A few days ago, my coach sent me my Excel spreadsheets, mapping out my macros and the times I should be eating each meal for different days — days I run easy, days I do Orangetheory or other lifting, days I do long runs, days I sleep in and do nothing, etc. Hard workouts get special workout fuel (big change for me since I am a big fuel-skimper and end up being so hungry after my runs and sometimes during my races) and in some cases increased carbs or protein throughout the day. There is also a pre-bed protein burst to help the ole muscles while I sleep. Otherwise, I get four meals with a macro breakdown based on my starting weight, body composition, goals, etc. The biggest challenge (other than not eating junk) will definitely be getting the amount of lean protein set out in the charts — most meals require 20 grams!

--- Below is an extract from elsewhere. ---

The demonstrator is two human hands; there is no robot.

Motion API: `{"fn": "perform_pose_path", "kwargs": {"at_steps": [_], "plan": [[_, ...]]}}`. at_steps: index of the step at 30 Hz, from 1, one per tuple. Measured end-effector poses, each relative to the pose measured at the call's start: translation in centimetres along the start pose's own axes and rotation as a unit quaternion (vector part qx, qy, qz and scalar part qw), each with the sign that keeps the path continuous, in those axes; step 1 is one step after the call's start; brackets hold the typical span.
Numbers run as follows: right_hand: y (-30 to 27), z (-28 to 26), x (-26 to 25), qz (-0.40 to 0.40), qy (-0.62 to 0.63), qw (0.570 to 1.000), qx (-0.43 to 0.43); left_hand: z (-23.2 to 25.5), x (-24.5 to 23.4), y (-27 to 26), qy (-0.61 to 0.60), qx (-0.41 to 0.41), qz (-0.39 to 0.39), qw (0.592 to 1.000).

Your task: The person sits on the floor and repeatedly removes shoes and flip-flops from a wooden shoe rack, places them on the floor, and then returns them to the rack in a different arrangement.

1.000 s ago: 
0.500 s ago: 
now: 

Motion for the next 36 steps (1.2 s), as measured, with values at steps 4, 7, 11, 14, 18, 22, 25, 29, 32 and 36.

Protein shakes are the easy answer, but I’ll also add in eggs, tofu, Greek yogurt, and some carby sources of protein (beans, lentils, etc.). For those carby sources, I’ll need to borrow from the carb column, and those foods will do double-duty. Here are a few sample meals I’ve come up with that fit into the macro breakdown for most meals:
-Protein shake with Vega, a banana, and peanut butter
-Chipotle salad with sofritas and black beans (no rice)
-Egg whites sauteed with spinach and brown rice
One meal per week can be a little relaxed, but obviously the closer I adhere the plan, the more likely I am to achieve my goal. My coach will also adjust the plan as needed as I get started.
How long will this diet last?
My plan is to use RP for three months starting on November 28, right up to the Phoenix Marathon at the end of February. Assuming I’ve hit my goal weight (10 lbs less than I weigh now), I then plan to go into maintenance mode. TBD whether that means continuing with RP for a while, or going back to eating more intuitively. And yes, I’m going to get another DEXA scan when my three months are up.
Has anyone out there tried Renaissance Periodization or been thinking about starting? I’d love to hear others’ thoughts and experiences, especially for endurance athletes and vegetarians! If not RP, have you used a plan to try to “cut” for a race? I’d also love to hear motivating stories from folks who have lost a little weight and seen improvements in their race times!